Chiles

 en Jorge Valencia Munguía

Jorge Valencia*

Por una costumbre heredada de los primeros conquistadores de Mesoamérica, los mexicanos somos aficionados al chile.
Nos gusta en todas sus presentaciones. En escabeche y seco, crudo y asado, en polvo y en salsa de jitomate. Nos gusta relleno y así solo. Lo consumimos en casi todo: en carnes rojas y blancas y en verduras y frutas y hasta en bebidas como la sangrita o el clamato…
El chile magnifica el sabor de los alimentos. La medida correcta está en la tolerancia de quien lo consume; poco, no sabe a chile; mucho, no sabe a otra cosa que no sea chile. No admite concesiones ni limitantes. Si no pica, mejor no comerlo.
El chile provoca lágrimas. También una lengua escaldada y un paladar adormecido. El chile distiende sus efectos, incluso mucho después de haberlo deglutido, en forma de agruras, de lagañas y ojos irritados, de úlceras y de diarreas.
El origen de su degustación masoquista acaso se remonte a la carencia o a la constricción de la diversidad alimentaria. El maíz y los frijoles lo admiten mejor que nada. Quizá con eso bastara en situaciones donde no había otra cosa. Un taco de frijoles con mucho chile disipa el hambre y la conciencia.
Según versiones de cronistas de prestigio incierto, los aztecas recurrían al chile como elemento de castigo: los asaban y obligaban a los niños a respirarlo. Después de tal experiencia, la guerra florida resultaría un pasatiempo menor.
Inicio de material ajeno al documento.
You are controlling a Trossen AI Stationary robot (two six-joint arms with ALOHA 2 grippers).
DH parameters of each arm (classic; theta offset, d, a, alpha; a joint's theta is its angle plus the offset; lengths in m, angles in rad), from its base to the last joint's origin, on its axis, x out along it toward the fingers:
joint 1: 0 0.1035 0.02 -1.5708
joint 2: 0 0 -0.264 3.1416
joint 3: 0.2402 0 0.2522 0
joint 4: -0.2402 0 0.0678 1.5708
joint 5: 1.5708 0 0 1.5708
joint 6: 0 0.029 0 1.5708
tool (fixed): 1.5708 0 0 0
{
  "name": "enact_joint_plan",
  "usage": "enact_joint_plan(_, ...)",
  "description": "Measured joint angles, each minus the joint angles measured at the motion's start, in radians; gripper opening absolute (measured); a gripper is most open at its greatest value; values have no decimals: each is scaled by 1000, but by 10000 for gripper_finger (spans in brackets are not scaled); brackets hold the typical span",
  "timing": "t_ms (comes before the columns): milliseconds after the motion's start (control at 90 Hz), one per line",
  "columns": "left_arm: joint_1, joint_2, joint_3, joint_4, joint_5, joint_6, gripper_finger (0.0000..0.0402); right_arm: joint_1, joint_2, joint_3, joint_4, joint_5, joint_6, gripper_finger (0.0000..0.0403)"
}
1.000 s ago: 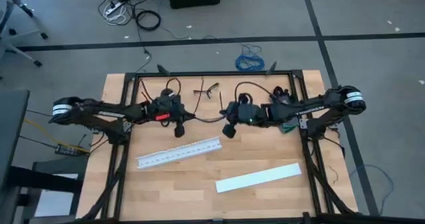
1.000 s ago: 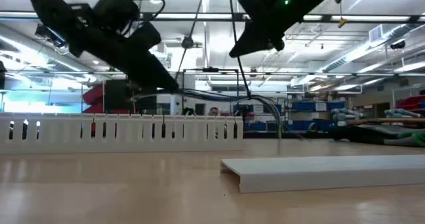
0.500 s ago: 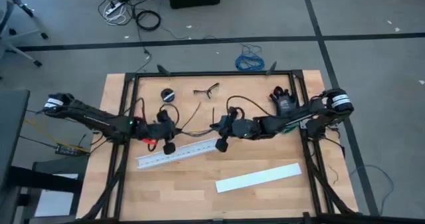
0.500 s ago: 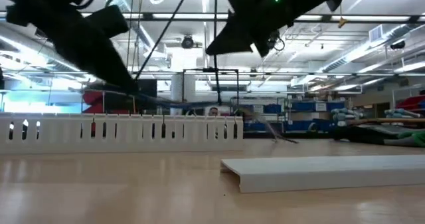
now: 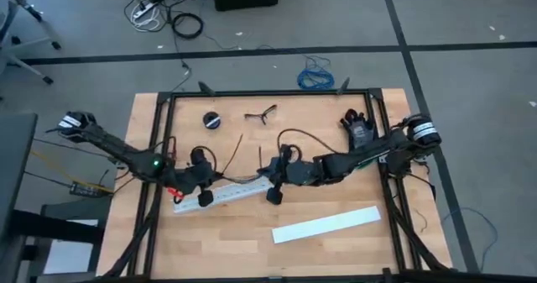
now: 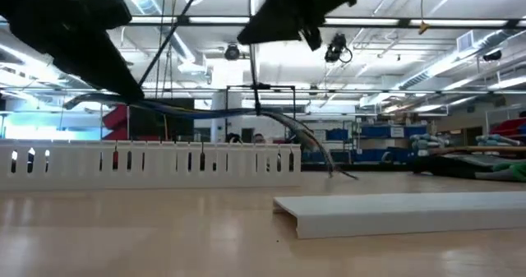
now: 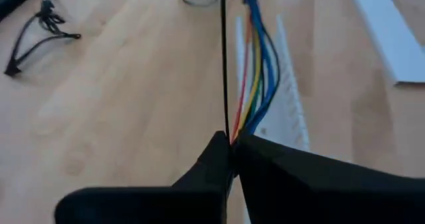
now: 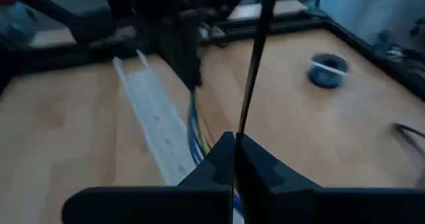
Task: Ziptie cables
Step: Put the zip tied cable wires into the white cable duct
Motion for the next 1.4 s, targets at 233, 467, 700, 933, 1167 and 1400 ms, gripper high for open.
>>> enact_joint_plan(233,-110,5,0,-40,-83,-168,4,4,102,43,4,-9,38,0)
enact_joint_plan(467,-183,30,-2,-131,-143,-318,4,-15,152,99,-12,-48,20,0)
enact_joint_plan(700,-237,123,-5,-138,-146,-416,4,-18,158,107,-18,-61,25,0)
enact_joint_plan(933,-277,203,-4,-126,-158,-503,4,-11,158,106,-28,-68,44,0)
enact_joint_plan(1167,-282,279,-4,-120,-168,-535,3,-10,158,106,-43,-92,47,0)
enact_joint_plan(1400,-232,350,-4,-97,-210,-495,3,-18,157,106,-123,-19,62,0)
El desmembramiento de la Coyolxauhqui perpetrado por su hermano Huitzilopochtli sólo es explicable en una sociedad capaz de comer dinamita.
Ni la Conquista pudo erradicar el hábito. Los latigazos del Evangelio originaron un sincretismo que dejó su constancia cultural en los chiles en nogada, las enchiladas con queso y crema y las tortas ahogadas, por mencionar algunas suculencias criollas.
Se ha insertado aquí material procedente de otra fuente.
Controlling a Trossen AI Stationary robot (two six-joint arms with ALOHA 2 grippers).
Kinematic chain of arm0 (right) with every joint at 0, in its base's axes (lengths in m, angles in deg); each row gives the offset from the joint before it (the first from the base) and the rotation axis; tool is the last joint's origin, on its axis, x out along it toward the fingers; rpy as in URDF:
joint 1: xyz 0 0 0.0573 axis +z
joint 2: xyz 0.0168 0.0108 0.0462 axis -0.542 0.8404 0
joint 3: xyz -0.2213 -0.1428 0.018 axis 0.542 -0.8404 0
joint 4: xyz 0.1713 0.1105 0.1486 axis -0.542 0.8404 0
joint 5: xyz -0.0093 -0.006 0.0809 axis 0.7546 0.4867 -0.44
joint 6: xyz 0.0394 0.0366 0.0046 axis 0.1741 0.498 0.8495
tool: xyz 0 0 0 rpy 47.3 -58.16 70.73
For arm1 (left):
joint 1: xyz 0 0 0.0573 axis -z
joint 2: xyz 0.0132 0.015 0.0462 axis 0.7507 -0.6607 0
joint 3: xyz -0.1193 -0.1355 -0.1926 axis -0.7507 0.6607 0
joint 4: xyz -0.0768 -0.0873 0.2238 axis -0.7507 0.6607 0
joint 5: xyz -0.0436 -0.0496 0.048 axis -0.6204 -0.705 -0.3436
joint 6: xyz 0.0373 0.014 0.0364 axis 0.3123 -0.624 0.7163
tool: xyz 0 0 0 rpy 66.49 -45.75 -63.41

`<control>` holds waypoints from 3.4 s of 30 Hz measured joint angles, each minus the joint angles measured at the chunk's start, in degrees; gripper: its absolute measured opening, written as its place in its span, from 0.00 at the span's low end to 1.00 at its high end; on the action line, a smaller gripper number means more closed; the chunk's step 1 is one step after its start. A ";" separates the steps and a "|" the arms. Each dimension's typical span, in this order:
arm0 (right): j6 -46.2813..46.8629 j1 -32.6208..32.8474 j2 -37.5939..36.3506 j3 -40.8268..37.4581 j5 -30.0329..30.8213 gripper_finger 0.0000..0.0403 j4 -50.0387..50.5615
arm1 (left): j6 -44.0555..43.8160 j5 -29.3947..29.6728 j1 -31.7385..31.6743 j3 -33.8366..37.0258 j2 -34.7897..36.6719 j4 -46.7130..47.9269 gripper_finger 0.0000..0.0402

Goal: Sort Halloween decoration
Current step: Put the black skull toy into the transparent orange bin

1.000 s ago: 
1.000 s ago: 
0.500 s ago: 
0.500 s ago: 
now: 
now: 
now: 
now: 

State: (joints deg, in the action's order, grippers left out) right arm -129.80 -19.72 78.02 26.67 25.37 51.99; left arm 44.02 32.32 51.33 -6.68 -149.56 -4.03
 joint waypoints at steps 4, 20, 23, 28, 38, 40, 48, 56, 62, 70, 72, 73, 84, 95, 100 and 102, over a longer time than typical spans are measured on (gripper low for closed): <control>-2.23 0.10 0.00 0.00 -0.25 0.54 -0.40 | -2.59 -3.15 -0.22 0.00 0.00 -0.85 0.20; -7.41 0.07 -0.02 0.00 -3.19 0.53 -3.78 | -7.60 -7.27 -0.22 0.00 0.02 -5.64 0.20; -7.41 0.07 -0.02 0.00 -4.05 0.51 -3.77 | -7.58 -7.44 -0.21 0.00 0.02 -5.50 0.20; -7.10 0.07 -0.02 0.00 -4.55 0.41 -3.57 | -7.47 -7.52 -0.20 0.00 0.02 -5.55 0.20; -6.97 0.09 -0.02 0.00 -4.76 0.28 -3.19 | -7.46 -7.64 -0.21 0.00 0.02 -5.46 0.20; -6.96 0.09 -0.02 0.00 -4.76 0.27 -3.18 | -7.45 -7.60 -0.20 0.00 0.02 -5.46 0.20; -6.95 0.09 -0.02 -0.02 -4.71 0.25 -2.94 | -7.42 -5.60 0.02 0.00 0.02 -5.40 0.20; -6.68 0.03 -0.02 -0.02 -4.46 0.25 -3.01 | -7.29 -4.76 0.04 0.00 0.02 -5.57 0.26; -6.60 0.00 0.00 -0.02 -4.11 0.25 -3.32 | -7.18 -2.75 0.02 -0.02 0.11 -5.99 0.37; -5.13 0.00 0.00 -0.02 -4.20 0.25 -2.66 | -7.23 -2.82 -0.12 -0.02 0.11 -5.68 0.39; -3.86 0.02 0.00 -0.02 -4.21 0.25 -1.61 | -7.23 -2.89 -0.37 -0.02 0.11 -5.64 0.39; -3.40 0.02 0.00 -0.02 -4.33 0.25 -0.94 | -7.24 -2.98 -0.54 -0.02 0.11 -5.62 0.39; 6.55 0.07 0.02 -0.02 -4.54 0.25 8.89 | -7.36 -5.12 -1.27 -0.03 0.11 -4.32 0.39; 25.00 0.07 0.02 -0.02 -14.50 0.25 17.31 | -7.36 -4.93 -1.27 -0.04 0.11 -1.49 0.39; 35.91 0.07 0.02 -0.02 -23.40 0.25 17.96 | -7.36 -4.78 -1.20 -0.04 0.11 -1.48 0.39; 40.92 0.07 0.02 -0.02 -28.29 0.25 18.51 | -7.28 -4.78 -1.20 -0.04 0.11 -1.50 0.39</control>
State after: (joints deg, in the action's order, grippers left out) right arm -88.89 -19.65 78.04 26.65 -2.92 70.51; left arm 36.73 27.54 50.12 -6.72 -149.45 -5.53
Con el tequila y el jitomate, el chile promete esofagitis y reflexiones profundas acerca de la gastronomía nacional. El mexicano es un ser desafecto al terciopelo y la dulzura. Arrimado, más bien, al escozor y la rozadura, carga con el mecapán de la violencia y la miseria con dignidad guadalupana.
Entre nosotros, el chile es bálsamo para restañar las heridas, ungüento contra los vampiros y promesa de serenidad eterna. Después de un habanero en taco de cochinita pibil, el infierno debe ser Disneylandia. No se admiten medios chiles.